The relevant ChemDataExtractor modules for extracting information are:

- ```Document``` the input article will be converted into a Document object consisting of Paragraphs, Figures, Tables and other article elements which will be used for further processing.
- ```ElsevierXmlReader``` as the input articles are from Elsevier, this reader will process the input article and handle the specific formatting tags in Elsevier XML files to convert into a ```Document``` object.
- ```YieldStrength``` this is the property model that defines how to extract the information. See "chemdataextractor/model/model.py" for a full list of currently support property models.

In [None]:
from chemdataextractor import Document
from chemdataextractor.reader.elsevier import ElsevierXmlReader
from chemdataextractor.model.model import (
    YieldStrength,
    TableYieldStrength, 
    GrainSize, 
    TableGrainSize
)

## Reading and Processing an Input Article

First, the article needs to be read and converted into a `Document` object for processing. This is done using the `Document.from_file` function which requires the path to the downloaded input article and optionally, which reader to use. Here, the `ElsevierXmlReader()` is used.

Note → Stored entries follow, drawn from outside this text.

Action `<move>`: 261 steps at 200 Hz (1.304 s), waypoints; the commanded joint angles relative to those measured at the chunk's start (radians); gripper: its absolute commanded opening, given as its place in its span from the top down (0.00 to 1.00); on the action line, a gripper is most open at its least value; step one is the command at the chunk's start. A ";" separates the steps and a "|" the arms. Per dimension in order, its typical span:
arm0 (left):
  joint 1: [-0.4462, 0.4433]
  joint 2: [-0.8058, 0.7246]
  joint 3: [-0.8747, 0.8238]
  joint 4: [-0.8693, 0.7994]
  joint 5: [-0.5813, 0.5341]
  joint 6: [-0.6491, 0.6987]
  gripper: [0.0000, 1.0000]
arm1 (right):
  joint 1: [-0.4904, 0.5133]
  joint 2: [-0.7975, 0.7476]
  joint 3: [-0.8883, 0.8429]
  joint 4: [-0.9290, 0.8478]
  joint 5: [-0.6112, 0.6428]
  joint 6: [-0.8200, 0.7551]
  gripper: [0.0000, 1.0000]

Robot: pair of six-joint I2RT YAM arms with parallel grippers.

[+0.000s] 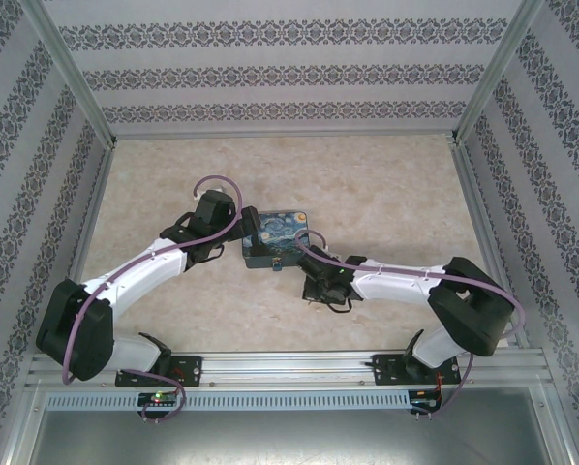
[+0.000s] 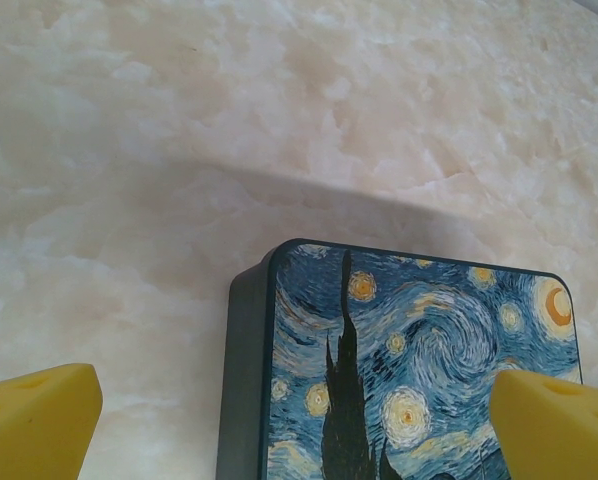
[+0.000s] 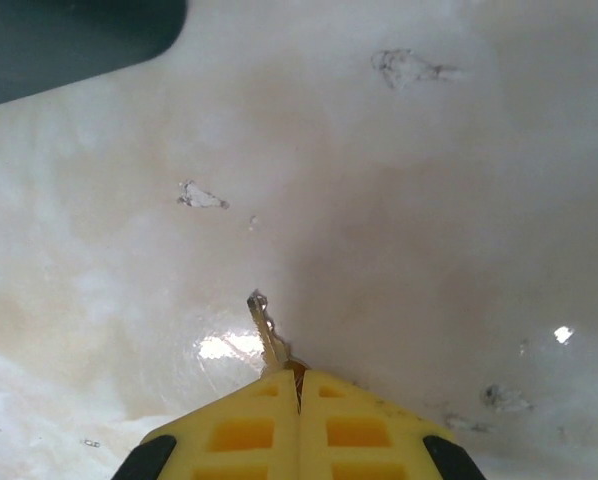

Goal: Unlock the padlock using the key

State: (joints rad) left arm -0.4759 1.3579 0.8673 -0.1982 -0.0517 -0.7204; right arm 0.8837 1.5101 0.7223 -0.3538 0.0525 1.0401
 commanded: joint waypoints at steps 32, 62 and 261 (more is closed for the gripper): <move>0.009 0.034 0.016 -0.001 0.016 -0.020 0.00 | -0.097 -0.112 -0.090 0.038 -0.093 -0.157 1.00; 0.009 0.038 0.017 -0.004 0.016 -0.032 0.00 | -0.153 -0.151 -0.147 0.112 -0.159 -0.179 1.00; -0.031 0.043 -0.030 0.152 0.351 -0.210 0.03 | -0.184 -0.283 -0.157 0.250 -0.293 -0.130 1.00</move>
State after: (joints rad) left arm -0.4896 1.4036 0.8562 -0.1463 0.1848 -0.8646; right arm 0.7021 1.2552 0.5114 -0.1150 -0.2203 0.8940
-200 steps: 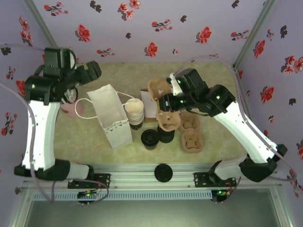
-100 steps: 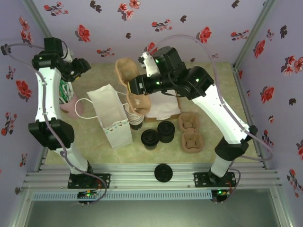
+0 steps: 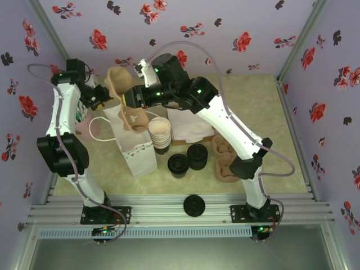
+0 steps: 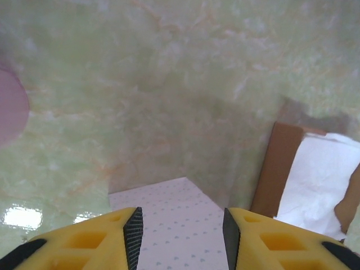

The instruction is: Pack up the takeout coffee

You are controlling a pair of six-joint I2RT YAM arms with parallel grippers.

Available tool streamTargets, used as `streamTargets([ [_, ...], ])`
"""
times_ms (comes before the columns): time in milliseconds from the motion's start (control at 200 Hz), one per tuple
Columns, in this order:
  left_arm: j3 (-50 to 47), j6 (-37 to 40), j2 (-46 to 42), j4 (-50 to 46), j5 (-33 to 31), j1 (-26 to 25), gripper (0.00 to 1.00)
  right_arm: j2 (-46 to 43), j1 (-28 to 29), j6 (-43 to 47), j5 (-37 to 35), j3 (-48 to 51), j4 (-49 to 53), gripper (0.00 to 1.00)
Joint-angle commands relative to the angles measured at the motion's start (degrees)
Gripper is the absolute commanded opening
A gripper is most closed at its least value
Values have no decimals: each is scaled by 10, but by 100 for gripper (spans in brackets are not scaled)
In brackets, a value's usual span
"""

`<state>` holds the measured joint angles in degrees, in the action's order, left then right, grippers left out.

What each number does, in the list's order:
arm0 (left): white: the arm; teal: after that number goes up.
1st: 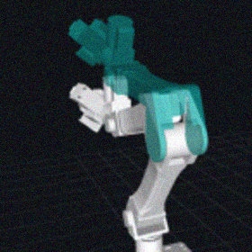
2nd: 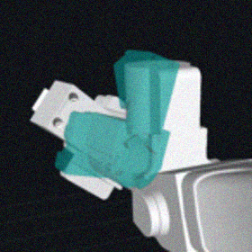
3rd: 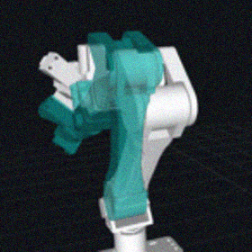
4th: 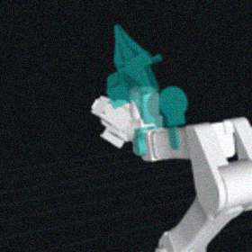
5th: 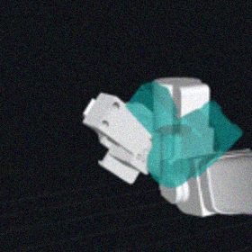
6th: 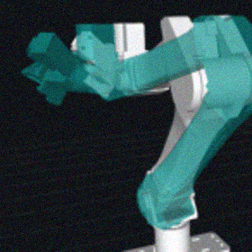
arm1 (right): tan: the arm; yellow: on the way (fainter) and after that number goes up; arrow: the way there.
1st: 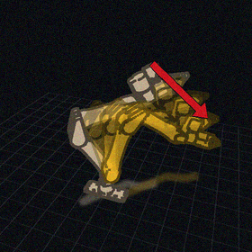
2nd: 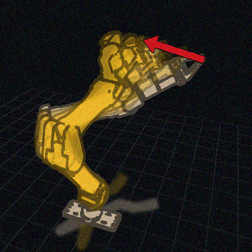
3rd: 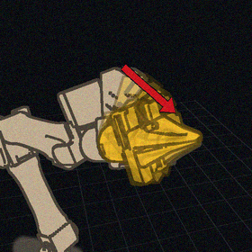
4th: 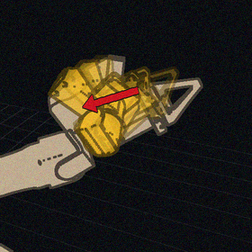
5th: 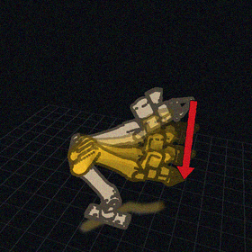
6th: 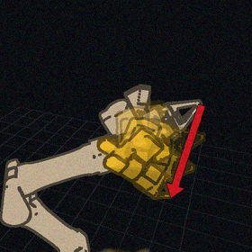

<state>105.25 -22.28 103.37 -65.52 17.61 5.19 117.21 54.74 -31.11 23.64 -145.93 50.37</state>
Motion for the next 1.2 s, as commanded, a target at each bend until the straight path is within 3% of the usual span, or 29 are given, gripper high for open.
streamTargets([
  [0, -41, 15, -40, 14, 3, -5, 43, 16, 8, -14, 10, -24, -15, 38],
  [675, -262, -8, -224, 74, 0, -10, 43, 49, 31, 19, -1, -22, 67, 38],
  [930, -247, -1, -261, 56, 3, 26, 55, 59, 47, 68, -35, -22, 107, 38],
  [1195, -228, -6, -289, 50, 43, 69, 60, 59, 68, 110, -67, -20, 144, 38],
])
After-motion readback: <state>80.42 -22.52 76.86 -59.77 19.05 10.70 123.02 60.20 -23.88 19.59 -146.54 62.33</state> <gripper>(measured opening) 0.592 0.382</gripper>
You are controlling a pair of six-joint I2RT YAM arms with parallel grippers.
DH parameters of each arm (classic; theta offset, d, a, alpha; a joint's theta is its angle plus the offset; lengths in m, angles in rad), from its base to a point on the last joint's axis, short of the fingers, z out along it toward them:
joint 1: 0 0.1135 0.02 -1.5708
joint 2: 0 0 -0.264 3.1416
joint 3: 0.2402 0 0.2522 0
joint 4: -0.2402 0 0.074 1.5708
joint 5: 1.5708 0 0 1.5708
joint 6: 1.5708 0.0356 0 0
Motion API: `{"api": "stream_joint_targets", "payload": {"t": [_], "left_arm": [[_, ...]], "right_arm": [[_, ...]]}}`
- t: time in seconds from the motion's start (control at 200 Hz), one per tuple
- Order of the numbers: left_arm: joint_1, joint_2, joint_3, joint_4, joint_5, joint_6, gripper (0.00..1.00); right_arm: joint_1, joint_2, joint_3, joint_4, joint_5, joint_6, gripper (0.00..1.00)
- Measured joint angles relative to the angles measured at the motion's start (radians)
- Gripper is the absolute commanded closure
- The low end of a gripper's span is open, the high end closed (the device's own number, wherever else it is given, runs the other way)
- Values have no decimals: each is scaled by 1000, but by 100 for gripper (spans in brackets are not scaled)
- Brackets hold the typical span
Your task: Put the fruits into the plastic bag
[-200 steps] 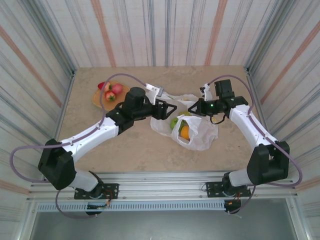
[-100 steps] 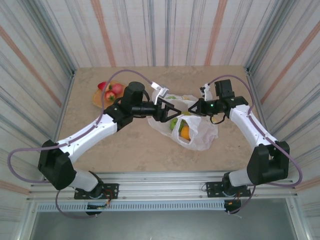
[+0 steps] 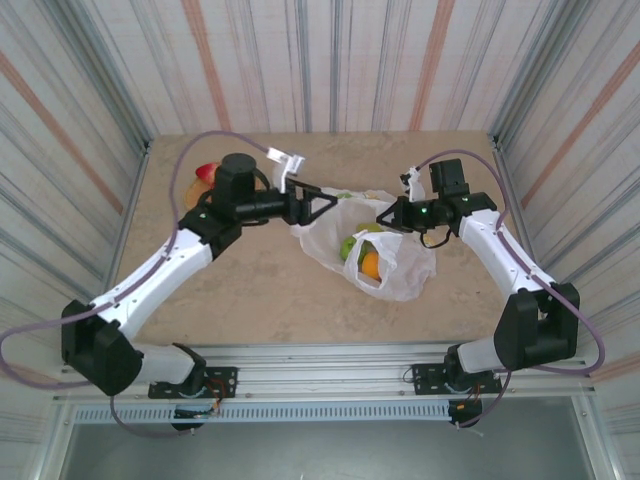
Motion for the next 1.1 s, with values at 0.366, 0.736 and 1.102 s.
{"api": "stream_joint_targets", "payload": {"t": [0.366,0.736,1.102], "left_arm": [[382,-4,-41,-109,-180,-108,22],[468,261,29,-195,-340,-90,20],[468,579,300,-356,-508,32,9]], "right_arm": [[2,-24,-1,8,3,0,100],[2,-24,-1,16,3,0,100],[2,-24,-5,23,2,0,100]]}}
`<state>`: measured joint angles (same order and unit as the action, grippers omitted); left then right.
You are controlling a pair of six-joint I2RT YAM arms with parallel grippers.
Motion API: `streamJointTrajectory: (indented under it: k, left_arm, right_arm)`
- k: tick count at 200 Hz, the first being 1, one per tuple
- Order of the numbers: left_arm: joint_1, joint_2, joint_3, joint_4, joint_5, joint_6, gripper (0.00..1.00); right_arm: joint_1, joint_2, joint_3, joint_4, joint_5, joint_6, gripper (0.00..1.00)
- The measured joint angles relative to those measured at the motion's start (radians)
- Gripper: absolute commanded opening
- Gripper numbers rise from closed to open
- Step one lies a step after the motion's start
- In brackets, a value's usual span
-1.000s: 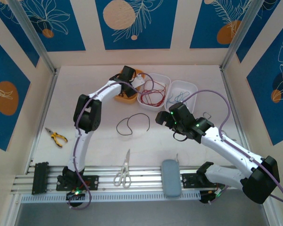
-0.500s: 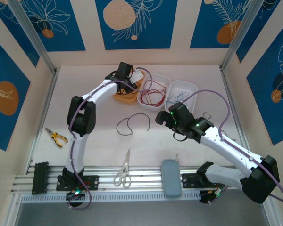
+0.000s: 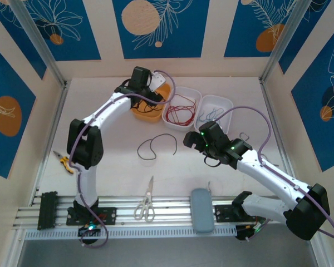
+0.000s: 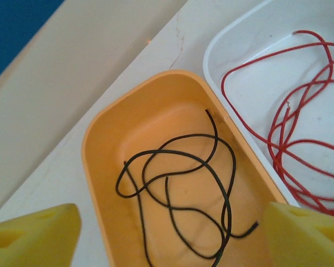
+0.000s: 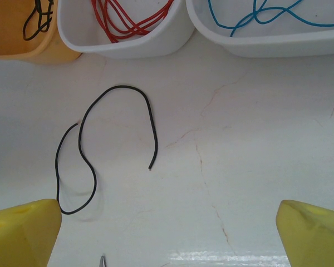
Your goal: Untangle the cables
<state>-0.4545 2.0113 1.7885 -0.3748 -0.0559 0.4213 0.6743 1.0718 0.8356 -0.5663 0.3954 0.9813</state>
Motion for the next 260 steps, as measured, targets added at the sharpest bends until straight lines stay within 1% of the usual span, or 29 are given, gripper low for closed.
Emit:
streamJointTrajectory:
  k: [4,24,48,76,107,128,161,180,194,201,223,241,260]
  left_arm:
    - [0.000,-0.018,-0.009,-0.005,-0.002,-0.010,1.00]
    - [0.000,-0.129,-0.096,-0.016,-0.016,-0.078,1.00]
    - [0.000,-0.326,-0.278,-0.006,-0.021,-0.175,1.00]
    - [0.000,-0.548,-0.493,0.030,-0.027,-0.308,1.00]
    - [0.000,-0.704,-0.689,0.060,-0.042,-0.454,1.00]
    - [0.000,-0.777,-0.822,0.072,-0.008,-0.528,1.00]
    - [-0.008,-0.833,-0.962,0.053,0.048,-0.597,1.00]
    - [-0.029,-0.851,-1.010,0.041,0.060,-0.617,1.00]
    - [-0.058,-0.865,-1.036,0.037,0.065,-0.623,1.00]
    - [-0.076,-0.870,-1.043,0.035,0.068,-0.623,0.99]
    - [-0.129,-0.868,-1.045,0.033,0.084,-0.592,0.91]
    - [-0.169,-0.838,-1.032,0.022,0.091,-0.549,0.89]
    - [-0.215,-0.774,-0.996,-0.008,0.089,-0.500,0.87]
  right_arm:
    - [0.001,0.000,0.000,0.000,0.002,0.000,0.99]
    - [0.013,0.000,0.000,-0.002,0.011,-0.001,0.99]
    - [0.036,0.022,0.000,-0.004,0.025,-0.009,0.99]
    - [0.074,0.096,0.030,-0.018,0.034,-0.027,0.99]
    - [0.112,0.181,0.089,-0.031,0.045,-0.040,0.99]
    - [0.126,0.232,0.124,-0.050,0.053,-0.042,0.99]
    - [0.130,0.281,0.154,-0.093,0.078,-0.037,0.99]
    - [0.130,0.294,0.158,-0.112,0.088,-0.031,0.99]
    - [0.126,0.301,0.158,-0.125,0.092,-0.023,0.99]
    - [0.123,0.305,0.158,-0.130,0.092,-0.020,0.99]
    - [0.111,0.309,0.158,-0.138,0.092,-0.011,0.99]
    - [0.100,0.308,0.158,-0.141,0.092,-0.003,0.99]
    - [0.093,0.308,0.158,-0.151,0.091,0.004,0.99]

Next, a property model is assigned to the `Document` object. Multiple property models can be assigned and these will all be used to extract the associated property from the document. In this case, only the `YieldStrength` property model is assigned.

In [None]:
# Reading Article
downloaded_article_path = "/PATH"
doc = Document.from_file(downloaded_article_path, readers=[ElsevierXmlReader()])

extraction_model = YieldStrength
doc.models = [extraction_model]

## Extracting Metadata

Having processed the input article into a `Document` object, the metadata of the article can be extracted. This will include information such as the article title, authors, doi and journal information.

In [None]:
# Extracting Metadata
try:
    metadata = doc.metadata.serialize()
except:
    metadata = "Not Found"

## Parsing Article

The parsers defined in the property models are then used to extract information from the `Document` resulting in a list of dictionaries of relevant information.

In [None]:
# Parsing article
parsed_information = doc.records.serialize()

## Extracting Complete Records

From the parsed information, the records with an assigned compound name are extracted. Processing and article information are appended to the record and the result is a list of records containing dictionaries of material information. 


In [None]:
# Extracting Complete Records

records = []

for i in parsed_information:
    if "Compound" in i:
        continue
    i["Article Metadata"] = metadata
    i["Extraction Model"] = extraction_model
    records.append(i)

## Next Step

Having extracted information from the article, the next step is to process the records through the Post Processing system which has been described in `PostProcessing.ipynb` in the Post_Processing code folder.